Most people seem to not realise that most fiber cables exposed to the external world are trunk level commo so tapping and trying to demux multiplexed channels without knowing hom many channels and their array isnt simple. And when you have a kg or kiv sitting on there with daily variable updates trying to decifer and listen in isnt going to do crap. If a government is not willing to spend money on security then they are idiots.
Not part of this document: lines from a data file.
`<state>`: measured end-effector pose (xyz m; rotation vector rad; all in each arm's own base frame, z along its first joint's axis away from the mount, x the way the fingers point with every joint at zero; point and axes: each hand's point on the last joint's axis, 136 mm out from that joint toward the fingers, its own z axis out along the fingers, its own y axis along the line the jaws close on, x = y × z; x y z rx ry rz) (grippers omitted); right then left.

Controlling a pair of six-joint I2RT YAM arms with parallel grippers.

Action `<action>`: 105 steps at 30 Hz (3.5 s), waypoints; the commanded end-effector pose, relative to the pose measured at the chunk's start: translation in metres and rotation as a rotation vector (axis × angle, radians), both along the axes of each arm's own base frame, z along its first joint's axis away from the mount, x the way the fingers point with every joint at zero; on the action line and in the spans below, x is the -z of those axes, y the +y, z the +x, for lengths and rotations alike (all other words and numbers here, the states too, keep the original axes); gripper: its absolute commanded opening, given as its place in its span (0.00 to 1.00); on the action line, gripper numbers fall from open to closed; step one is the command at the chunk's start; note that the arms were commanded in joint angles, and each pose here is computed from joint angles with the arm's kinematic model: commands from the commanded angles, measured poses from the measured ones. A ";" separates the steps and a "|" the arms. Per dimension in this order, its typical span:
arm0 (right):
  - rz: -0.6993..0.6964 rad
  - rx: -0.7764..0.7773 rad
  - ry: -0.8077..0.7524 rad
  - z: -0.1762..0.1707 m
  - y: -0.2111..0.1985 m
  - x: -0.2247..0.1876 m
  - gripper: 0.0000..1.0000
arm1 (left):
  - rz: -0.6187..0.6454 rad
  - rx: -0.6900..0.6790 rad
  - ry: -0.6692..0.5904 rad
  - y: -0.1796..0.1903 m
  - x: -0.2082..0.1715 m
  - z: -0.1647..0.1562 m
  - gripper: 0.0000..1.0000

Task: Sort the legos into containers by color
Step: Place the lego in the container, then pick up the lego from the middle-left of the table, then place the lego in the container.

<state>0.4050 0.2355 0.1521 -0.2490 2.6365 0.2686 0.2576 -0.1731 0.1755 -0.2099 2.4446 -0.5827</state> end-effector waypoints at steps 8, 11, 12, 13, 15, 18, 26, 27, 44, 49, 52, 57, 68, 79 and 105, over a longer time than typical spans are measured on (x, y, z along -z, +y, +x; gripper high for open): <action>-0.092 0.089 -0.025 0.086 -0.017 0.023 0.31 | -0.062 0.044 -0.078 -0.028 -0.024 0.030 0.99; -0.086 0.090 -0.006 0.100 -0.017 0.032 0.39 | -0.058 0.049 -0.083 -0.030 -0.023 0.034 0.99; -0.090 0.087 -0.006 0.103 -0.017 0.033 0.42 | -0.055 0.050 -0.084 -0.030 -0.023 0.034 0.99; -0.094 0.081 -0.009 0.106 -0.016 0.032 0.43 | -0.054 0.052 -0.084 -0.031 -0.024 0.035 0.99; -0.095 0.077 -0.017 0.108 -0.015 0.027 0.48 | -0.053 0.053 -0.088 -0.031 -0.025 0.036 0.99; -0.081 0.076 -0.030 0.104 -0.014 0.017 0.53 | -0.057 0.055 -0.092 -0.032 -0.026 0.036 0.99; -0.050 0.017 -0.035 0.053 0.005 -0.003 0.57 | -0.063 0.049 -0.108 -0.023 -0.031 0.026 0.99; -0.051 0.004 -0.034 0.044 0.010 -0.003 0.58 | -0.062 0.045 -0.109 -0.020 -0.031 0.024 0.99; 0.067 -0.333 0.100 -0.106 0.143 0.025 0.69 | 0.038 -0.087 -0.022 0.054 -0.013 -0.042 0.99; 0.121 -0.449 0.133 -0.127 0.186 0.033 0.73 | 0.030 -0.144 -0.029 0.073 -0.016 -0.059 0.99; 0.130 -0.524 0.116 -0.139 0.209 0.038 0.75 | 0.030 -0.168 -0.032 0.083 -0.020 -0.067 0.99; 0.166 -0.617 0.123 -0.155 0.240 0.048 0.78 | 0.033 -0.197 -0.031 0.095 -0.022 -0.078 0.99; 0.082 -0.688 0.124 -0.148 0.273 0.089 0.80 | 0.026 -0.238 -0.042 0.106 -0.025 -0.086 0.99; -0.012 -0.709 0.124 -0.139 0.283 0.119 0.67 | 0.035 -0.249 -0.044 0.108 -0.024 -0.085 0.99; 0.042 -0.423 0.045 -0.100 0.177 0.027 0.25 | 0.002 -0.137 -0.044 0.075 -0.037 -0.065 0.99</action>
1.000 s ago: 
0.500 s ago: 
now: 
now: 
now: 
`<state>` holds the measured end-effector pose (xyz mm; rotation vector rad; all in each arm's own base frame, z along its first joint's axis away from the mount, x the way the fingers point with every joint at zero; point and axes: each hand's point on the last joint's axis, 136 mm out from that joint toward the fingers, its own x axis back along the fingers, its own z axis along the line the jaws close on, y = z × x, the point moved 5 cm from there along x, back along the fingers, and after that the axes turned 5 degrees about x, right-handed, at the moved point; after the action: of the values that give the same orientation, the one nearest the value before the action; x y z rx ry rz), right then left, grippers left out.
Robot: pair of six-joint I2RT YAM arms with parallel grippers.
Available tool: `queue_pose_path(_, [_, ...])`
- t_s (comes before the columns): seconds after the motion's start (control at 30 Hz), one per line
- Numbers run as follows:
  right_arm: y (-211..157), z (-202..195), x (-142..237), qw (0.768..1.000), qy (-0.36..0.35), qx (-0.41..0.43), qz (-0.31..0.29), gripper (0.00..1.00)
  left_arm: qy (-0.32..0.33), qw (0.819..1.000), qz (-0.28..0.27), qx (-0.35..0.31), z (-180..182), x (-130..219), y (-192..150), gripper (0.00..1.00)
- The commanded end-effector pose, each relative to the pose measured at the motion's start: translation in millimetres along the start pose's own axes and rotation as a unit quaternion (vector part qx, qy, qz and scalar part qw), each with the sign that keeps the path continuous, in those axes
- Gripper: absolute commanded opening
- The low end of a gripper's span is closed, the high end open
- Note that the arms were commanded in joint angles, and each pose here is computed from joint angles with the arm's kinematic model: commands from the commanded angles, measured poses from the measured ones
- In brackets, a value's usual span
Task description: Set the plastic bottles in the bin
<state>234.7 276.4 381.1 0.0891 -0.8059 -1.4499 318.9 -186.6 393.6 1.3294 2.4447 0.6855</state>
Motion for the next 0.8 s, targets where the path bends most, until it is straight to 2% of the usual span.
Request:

Jeff June 10, 2016 11:51 AM

Tapping is definitely possible using micro-bending devices. They are used all the time when checking fibers for traffic/light during maintenance and cut-overs so as not to un-intentionally interrupt a traffic carrying fiber. the loss is typically less than .5db However the extracting of the useable information from that tap would be increasingly difficult especially if the fiber is carrying multiple wavelengths and high capacity 40gig and 80gig traffic on each wave-length!Is it impossible? No expensive and available today? I doubt it. However if you are talking local utility fiber traffic using simple single mode or multi-mode transport systems carrying 10gig or less traffic on a fiber in a single wavelength system (1310, 1550 etc) then it gets easier. I still am not sure the simple Ethernet cable can handle 10gigs but if very short maybe it can. Old school transport systems (SONET,SDH) use proprietary overhead as well. But if you information is primarily IP based then again that gets easier. Defeating or detecting these intrusions would rely on OTDR testing with baseline set-ups, There are already several systems out there that provide this capability. You can set up these systems either on active fiber or dark fiber, perform initial testing when accepting the fiber, input that baseline loss and event information and then set up the system alarm when that baseline changes and where. Some of these are tied into GIS systems that when properly base-lined and input can then show you on a map where the "change" is. You can set-up thresholds on the alarming notifications in very small db's of loss. My two cents anyway.